En el animado rostro de Celina, la decepción dejó paso inmediatamente a una firme decisión:

—¡Pues por san Genaro que tendrá que hacerlo! ¡Iré a pedírselo yo misma! ¡Y tú vendrás conmigo!

Morosini no contestó. Había aludido al Santo Padre en el calor de la conversación y casi como una broma, pero, después de todo, ¿por qué no? Un matrimonio contraído en tales condiciones y no consumado debía de poder denunciarse ante el temible Santo Oficio.

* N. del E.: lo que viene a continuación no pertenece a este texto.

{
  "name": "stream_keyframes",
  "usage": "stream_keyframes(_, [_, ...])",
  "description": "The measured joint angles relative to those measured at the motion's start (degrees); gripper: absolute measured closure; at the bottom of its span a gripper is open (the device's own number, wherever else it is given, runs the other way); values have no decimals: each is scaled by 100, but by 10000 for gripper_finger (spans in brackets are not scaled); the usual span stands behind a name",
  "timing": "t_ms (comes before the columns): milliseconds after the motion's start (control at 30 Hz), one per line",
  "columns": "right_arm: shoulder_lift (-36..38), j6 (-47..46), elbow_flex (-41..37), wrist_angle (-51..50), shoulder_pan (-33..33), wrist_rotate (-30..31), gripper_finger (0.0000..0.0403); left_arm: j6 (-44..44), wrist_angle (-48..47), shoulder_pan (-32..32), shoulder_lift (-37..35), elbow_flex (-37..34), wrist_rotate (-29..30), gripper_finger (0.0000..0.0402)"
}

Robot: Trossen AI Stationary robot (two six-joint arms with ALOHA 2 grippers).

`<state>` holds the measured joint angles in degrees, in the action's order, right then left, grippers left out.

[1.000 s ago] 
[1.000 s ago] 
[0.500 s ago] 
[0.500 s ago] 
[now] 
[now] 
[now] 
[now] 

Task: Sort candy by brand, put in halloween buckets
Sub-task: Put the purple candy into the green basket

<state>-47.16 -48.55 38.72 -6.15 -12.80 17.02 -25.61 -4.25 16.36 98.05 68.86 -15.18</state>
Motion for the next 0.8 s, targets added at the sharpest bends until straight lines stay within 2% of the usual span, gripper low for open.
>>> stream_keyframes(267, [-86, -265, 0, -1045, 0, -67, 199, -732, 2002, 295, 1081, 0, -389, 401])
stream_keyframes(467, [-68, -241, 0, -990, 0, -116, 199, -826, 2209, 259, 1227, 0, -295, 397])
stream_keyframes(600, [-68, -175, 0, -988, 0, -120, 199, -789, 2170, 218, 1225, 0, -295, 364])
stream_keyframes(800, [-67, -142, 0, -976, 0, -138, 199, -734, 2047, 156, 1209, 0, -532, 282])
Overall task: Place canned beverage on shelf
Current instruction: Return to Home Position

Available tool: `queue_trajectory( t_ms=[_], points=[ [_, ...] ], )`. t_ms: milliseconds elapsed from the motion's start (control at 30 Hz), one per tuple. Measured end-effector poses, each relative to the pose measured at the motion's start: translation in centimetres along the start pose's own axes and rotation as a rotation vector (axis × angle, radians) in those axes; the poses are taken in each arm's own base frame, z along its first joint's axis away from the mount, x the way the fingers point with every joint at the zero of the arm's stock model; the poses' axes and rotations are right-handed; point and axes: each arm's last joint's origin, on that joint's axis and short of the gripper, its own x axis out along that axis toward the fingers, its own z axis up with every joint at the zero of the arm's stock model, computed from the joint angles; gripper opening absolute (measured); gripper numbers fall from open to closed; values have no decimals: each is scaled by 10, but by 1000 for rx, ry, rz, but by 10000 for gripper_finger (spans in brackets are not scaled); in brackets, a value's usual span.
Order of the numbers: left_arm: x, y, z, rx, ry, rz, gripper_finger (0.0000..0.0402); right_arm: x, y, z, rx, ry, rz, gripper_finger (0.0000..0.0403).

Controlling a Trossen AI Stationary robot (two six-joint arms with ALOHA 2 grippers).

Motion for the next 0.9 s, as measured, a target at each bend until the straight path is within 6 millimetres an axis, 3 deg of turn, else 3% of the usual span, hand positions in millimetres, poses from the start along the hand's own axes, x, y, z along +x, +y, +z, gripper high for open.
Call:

—Quizá no sea una mala idea, Celina, pero ya sabes que, aunque uno se casa en cinco minutos, obtener la anulación cuesta mucho más tiempo. Se puede tardar años, así que, prepárate para tener paciencia. Mientras tanto habrá que tratar a la princesa —añadió, subrayándola palabra— como corresponde a su rango, servirla y ocuparse de ella. Te propongo de nuevo...

—¡No, no! Haré lo que hay que hacer, pero tengo derecho a pensar lo que quiera. ¡La princesa!... Si hubiera muchas princesas así...

Y desentendiéndose de su señor, Celina se dirigió gruñendo y mascullando hacia la escalera con toda la rapidez que le permitían sus cortas piernas. Aldo entró en el dormitorio sin hacer ruido.

Franco seguía allí. Sentado junto a la joven, que lloraba tendida en la cama, con la cabeza entre los brazos y dándole la espalda, hacía unos esfuerzos conmovedores para consolarla, tan desconsolado él mismo que estaba al borde de las lágrimas. La entrada de Aldo le arrancó un suspiro de alivio.

—Iba a buscarte —susurró—, porque sólo tú puedes hacer algo. Ya ves en qué estado se encuentra.

—Me ocuparé de ella, no te preocupes..., pero te agradezco que la hayas atendido.

Acompañó a su amigo hasta la puerta y volvió hacia la cama. Los sollozos de Anielka se habían calmado desde que había empezado a oírse la voz de Aldo. Al cabo de un momento, la joven levantó la cabeza, con los cortos y rubios cabellos revueltos. Tenía la cara enrojecida e hinchada, y los ojos brillantes.

—¿Qué vas a hacer ahora conmigo? ¿Echarme?

—¿Debería? ¿Acaso has olvidado que acabamos de casarnos? Te debo ayuda y protección, y mi techo debe ser el tuyo. Lo he prometido... El hecho de que hayan detenido a tu padre no cambia la ley que nos une. Estás en tu casa.

Su mirada recorrió la vasta habitación tapizada, así como el gran lecho provisto de un baldaquino de brocatel de color marfil, con dibujos de laureles verde y oro, en la que reinaba el desorden que acompaña generalmente a un mujer bonita de viaje. Sólo uno de los tres baúles apartados en un rincón estaba abierto, pero de dos maletas colocadas sobre el kilim antiguo sobresalía un encantador batiburrillo de lino, encaje y seda. No había ninguna sombrerera a la vista. En cambio, el tocador forrado de satén marfil, a juego con las cortinas, rebosaba de frascos, cajas, tarritos y todos esos múltiples y graciosos útiles necesarios para el mantenimiento de la belleza.